→ **WORK TO COMPLETE**: Using the listing below, copy exactly the lines from the one containing "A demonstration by" to the one containing "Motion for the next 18", both lines included, and no others.

*** Opening of DATA TO USE ***

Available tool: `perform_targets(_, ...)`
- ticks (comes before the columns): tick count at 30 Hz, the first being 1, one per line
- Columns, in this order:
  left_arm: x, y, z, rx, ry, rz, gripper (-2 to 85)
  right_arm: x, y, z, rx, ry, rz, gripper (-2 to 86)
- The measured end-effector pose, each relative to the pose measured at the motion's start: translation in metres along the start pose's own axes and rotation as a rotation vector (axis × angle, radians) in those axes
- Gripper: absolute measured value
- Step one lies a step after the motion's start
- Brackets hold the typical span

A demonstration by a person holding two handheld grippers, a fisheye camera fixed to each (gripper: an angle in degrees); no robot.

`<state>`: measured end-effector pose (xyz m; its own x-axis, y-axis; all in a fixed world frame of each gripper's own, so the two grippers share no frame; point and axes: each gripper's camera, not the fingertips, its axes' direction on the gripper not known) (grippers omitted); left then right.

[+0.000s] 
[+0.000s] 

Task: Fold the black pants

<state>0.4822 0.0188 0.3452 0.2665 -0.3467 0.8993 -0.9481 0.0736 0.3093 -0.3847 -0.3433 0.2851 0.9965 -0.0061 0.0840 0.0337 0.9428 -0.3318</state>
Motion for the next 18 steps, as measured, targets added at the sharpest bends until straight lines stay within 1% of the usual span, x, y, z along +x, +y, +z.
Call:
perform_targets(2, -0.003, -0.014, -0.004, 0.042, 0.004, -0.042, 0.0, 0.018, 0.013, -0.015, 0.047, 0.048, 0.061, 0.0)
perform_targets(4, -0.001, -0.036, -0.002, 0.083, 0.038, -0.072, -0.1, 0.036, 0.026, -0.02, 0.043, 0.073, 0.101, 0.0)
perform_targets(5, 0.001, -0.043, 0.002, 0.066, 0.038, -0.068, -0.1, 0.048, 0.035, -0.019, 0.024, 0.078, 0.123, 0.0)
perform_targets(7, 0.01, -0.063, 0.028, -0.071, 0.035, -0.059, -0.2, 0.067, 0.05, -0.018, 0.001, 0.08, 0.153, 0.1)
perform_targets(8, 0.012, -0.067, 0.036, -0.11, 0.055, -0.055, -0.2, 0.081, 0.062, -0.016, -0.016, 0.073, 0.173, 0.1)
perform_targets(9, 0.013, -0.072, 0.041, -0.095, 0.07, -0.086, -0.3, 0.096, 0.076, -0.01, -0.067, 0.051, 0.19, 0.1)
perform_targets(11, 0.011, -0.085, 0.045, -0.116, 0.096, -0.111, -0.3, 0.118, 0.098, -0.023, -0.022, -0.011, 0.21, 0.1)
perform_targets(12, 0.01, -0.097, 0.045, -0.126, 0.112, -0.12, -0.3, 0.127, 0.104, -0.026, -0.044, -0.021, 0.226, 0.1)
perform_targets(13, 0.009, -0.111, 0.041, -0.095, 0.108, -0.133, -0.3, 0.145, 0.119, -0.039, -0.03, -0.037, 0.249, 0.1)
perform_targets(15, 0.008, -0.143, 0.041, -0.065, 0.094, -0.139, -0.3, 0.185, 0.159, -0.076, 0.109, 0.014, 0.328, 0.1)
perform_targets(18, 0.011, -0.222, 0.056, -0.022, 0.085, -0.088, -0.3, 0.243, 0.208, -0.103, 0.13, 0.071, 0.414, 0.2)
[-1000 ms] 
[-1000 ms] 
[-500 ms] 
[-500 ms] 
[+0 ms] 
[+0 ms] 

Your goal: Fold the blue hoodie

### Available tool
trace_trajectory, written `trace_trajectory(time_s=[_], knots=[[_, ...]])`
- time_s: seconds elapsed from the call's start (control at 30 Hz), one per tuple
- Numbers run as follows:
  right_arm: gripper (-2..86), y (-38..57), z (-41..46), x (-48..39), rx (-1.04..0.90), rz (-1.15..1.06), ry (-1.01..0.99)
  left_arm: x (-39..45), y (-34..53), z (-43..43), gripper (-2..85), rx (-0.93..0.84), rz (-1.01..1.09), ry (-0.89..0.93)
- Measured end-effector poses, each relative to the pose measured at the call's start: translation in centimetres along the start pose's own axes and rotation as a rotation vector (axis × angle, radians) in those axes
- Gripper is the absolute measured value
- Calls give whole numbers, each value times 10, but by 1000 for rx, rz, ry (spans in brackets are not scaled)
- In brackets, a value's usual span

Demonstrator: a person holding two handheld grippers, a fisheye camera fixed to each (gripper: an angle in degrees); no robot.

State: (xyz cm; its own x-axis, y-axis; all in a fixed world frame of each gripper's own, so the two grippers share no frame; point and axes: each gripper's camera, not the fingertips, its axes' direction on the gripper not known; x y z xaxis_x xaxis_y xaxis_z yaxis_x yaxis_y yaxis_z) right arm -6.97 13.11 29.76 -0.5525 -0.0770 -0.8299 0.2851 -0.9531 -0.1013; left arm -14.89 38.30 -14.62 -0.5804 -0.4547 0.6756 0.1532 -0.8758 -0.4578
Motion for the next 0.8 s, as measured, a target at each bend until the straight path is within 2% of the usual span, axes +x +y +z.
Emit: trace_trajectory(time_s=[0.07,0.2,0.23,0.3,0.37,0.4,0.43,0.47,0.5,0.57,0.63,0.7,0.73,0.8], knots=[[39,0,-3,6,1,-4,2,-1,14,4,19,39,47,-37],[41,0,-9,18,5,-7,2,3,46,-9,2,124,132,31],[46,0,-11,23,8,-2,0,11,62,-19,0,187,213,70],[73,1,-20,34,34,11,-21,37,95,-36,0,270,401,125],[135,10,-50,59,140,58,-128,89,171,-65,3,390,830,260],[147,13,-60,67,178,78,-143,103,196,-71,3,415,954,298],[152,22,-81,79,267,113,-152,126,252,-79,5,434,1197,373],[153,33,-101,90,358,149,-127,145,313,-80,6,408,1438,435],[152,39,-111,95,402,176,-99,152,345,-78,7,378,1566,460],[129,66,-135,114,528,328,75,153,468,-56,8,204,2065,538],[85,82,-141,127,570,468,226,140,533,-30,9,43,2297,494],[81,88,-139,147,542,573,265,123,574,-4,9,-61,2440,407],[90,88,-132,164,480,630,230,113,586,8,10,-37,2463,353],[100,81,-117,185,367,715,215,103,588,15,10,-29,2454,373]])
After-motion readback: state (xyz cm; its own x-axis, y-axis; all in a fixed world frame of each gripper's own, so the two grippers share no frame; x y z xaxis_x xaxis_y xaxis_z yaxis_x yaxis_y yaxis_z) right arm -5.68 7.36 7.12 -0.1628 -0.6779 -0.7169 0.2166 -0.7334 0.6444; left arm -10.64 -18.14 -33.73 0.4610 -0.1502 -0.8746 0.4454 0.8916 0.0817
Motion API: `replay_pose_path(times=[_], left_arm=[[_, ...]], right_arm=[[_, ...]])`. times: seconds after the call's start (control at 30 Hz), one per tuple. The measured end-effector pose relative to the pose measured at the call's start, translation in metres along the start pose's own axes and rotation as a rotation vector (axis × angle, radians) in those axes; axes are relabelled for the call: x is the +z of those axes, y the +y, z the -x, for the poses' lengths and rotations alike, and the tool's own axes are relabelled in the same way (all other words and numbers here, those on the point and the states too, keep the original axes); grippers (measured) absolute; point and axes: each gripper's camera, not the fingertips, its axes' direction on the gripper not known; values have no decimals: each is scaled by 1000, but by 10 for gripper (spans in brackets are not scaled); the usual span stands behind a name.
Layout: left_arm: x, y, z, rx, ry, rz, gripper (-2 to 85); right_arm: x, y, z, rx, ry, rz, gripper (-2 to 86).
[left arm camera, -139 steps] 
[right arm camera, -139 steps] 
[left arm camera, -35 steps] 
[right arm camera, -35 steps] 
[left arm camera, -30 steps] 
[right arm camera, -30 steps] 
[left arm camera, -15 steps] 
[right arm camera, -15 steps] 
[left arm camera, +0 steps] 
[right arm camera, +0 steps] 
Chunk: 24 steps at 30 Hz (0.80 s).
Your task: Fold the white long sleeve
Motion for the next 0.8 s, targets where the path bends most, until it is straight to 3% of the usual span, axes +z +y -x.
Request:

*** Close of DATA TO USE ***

→ **SOLUTION FOR THIS EXERCISE**:
A demonstration by a person holding two handheld grippers, a fisheye camera fixed to each (gripper: an angle in degrees); no robot.

`<state>`: measured end-effector pose (xyz m; its own x-axis, y-axis; all in a fixed world frame of each gripper's own, so the two grippers share no frame; point and axes: each gripper's camera, not the fingertips, its axes' direction on the gripper not known) (grippers omitted); left then right.

[+0.000s] 
[+0.000s] 

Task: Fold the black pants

<state>0.4822 0.0188 0.3452 0.2665 -0.3467 0.8993 -0.9481 0.0736 0.3093 -0.3847 -0.3433 0.2851 0.9965 -0.0061 0.0840 0.0337 0.9428 -0.3318</state>
Motion for the next 18 steps, as measured, targets added at the sharpest bends until straight lines stay within 1% of the usual span, x, y, z along +x, +y, +z.

The response to the exercise is now complete.